### COLLECTED DATA
====
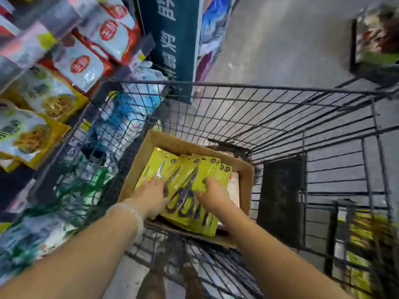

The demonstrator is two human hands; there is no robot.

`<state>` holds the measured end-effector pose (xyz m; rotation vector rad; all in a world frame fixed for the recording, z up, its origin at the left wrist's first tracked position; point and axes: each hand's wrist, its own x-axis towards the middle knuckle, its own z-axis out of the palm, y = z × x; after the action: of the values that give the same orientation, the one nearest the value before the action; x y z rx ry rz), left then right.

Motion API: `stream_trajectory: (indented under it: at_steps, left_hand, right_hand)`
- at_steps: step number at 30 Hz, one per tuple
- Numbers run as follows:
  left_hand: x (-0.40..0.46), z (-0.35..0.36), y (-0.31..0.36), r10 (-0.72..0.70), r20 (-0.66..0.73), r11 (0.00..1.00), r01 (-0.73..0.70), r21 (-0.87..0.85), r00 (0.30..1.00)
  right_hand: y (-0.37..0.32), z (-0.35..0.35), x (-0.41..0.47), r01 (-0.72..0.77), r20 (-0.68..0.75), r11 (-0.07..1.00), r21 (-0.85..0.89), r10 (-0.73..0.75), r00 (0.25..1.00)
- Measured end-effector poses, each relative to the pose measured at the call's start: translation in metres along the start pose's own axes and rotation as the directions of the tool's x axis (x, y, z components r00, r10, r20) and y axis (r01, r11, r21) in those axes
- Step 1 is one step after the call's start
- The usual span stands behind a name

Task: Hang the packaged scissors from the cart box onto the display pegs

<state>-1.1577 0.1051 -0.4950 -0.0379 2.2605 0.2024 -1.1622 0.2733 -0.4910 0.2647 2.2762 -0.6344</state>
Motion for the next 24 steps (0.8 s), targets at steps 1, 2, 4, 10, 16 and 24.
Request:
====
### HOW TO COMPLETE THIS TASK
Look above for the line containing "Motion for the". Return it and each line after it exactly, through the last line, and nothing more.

### RESULT OF THIS EXERCISE
Motion for the next 24 steps (0.8 s), targets at steps 1, 2, 4, 10, 16 and 24.
Request:

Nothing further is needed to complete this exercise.